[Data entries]
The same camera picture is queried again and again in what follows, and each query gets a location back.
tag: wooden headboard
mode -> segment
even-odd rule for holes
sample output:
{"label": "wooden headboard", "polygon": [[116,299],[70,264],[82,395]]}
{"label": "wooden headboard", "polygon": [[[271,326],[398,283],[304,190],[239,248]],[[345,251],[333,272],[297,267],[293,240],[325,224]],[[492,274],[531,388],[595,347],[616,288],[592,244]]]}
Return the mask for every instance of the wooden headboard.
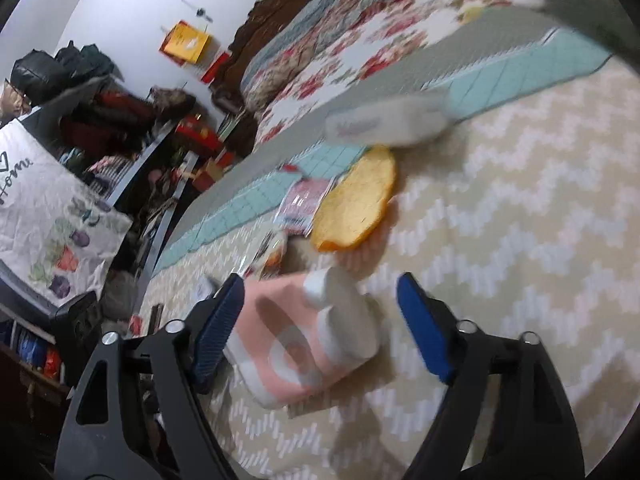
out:
{"label": "wooden headboard", "polygon": [[231,58],[220,67],[210,85],[214,104],[229,99],[241,107],[240,82],[254,56],[267,45],[311,0],[260,0],[236,36],[229,51]]}

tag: blue gripper pad
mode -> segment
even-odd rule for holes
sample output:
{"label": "blue gripper pad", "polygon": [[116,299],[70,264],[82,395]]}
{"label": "blue gripper pad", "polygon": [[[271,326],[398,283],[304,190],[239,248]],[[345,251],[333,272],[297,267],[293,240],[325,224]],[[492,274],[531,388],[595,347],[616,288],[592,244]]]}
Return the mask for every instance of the blue gripper pad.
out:
{"label": "blue gripper pad", "polygon": [[206,394],[211,388],[216,367],[222,360],[222,351],[244,305],[244,281],[241,278],[233,280],[222,298],[214,296],[204,301],[217,302],[218,306],[207,319],[194,345],[191,381],[201,394]]}
{"label": "blue gripper pad", "polygon": [[443,383],[452,378],[449,337],[457,320],[442,301],[429,297],[410,273],[398,279],[398,305],[427,369]]}

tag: metal screw
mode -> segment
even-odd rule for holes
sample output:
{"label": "metal screw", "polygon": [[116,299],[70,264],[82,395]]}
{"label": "metal screw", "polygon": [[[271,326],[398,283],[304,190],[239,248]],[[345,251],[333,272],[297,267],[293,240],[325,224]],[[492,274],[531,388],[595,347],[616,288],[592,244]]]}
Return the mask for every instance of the metal screw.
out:
{"label": "metal screw", "polygon": [[182,330],[184,329],[184,321],[181,319],[174,319],[173,321],[167,323],[164,329],[169,334],[177,334],[178,332],[182,332]]}
{"label": "metal screw", "polygon": [[111,345],[114,344],[118,339],[120,339],[120,336],[117,332],[107,332],[102,336],[102,344]]}
{"label": "metal screw", "polygon": [[535,332],[525,332],[520,336],[520,338],[529,345],[538,345],[540,344],[540,336]]}
{"label": "metal screw", "polygon": [[478,331],[478,325],[468,319],[463,319],[458,323],[458,331],[463,334],[473,334]]}

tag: teal quilted mat
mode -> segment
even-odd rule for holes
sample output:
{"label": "teal quilted mat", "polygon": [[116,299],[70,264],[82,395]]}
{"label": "teal quilted mat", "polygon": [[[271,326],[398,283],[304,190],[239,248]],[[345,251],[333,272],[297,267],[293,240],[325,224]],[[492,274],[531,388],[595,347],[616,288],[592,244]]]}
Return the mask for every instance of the teal quilted mat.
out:
{"label": "teal quilted mat", "polygon": [[611,53],[581,34],[560,28],[545,39],[484,59],[423,89],[448,88],[450,110],[468,119],[518,97],[599,69]]}
{"label": "teal quilted mat", "polygon": [[320,142],[291,161],[301,173],[274,171],[245,187],[224,207],[212,212],[187,231],[179,240],[167,247],[160,256],[156,269],[175,265],[187,253],[197,251],[229,231],[276,209],[289,187],[303,175],[313,178],[333,178],[345,173],[364,151],[359,146],[329,146]]}

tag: beige chevron blanket
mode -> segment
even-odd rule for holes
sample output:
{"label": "beige chevron blanket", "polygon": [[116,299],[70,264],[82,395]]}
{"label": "beige chevron blanket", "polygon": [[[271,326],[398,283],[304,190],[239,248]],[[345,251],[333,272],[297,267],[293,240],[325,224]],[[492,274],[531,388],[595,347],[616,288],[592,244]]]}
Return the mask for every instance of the beige chevron blanket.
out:
{"label": "beige chevron blanket", "polygon": [[[394,206],[361,248],[319,256],[295,240],[286,260],[286,270],[348,268],[379,305],[382,350],[324,395],[286,410],[257,406],[228,368],[203,399],[223,448],[261,478],[399,478],[444,392],[395,302],[396,279],[409,270],[489,333],[542,336],[591,470],[640,398],[640,78],[611,59],[594,75],[396,156]],[[164,321],[184,317],[198,277],[223,279],[237,269],[272,216],[160,272],[145,320],[159,302]],[[482,456],[488,420],[470,464]]]}

## [Try it]
Nothing but the lines from the one with "tag: beige chevron blanket" through the final line of the data above should be output, exactly as written.

## [Exercise answer]
tag: beige chevron blanket
mode -> segment
even-odd rule for holes
sample output:
{"label": "beige chevron blanket", "polygon": [[116,299],[70,264],[82,395]]}
{"label": "beige chevron blanket", "polygon": [[[271,326],[398,283],[304,190],[239,248]],[[345,251],[333,272],[297,267],[293,240],[325,224]],[[492,274],[531,388],[595,347],[616,288],[592,244]]]}
Return the mask for every instance of the beige chevron blanket.
out:
{"label": "beige chevron blanket", "polygon": [[[394,206],[361,248],[319,256],[295,240],[286,260],[286,270],[348,268],[379,305],[382,350],[324,395],[286,410],[257,406],[228,368],[203,399],[223,448],[261,478],[399,478],[444,392],[395,302],[396,279],[409,270],[489,333],[542,336],[591,470],[640,398],[640,78],[611,59],[594,75],[396,156]],[[164,321],[184,317],[198,277],[223,279],[237,269],[272,216],[160,272],[145,320],[159,302]],[[482,456],[488,420],[470,464]]]}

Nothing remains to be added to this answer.